=== ACTIVITY ===
Take the material below and reproduce, word for word, only the lines from the line with "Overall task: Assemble" through the line with "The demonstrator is".

###

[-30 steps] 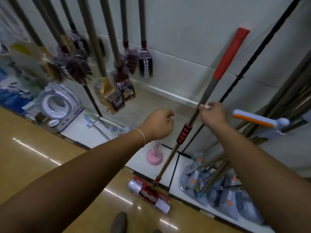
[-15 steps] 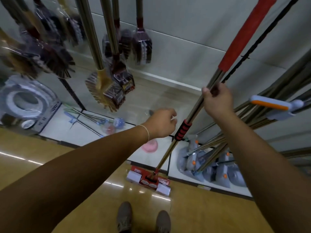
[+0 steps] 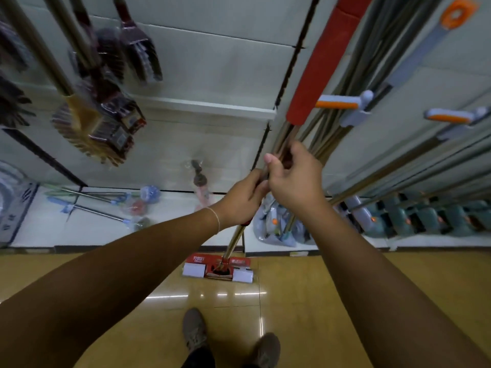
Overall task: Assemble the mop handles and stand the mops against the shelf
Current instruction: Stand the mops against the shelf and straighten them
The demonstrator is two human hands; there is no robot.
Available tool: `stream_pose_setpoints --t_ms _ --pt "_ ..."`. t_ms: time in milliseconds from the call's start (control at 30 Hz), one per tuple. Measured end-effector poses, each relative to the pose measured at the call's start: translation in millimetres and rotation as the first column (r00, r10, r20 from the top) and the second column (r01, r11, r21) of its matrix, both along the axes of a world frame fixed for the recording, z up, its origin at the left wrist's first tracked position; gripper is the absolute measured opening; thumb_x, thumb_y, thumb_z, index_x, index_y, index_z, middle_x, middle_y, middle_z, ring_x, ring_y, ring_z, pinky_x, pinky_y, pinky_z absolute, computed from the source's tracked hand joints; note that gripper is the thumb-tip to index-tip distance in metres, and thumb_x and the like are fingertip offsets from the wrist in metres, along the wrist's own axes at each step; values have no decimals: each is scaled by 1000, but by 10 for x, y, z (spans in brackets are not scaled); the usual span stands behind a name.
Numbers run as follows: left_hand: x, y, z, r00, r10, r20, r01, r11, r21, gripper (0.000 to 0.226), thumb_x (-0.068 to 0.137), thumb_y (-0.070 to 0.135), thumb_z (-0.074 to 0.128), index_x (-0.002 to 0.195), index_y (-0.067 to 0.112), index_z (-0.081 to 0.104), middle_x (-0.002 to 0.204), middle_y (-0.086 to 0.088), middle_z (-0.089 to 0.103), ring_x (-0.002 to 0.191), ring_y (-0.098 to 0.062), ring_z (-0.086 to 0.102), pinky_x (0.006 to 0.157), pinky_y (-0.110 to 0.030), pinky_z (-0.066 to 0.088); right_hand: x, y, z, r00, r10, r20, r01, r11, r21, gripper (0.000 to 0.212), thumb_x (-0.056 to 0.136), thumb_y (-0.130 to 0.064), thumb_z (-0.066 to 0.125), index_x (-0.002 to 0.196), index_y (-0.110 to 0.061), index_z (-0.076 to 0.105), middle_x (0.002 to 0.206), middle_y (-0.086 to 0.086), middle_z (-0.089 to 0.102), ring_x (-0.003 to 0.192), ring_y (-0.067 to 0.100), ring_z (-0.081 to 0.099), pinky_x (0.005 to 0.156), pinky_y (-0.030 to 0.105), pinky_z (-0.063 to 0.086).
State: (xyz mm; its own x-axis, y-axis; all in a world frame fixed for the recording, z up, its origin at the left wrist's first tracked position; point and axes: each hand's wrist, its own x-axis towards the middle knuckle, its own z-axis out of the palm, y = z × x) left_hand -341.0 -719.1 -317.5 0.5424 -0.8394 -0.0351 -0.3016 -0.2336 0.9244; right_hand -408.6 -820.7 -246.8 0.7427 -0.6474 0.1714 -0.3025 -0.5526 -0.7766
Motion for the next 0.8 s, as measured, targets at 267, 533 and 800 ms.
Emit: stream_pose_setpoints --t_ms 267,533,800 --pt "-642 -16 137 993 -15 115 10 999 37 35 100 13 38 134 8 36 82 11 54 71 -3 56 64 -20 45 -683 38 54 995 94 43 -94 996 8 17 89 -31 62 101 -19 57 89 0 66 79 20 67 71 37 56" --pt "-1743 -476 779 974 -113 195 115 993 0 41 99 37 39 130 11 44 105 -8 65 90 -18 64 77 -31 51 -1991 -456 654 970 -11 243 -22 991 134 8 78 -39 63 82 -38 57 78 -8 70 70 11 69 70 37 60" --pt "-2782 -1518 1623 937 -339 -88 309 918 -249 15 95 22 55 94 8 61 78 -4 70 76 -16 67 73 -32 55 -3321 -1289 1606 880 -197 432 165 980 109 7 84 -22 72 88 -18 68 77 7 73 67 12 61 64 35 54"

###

=== SOLUTION BELOW ===
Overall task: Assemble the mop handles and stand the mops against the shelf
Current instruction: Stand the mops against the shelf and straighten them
The demonstrator is two human hands; there is no robot.

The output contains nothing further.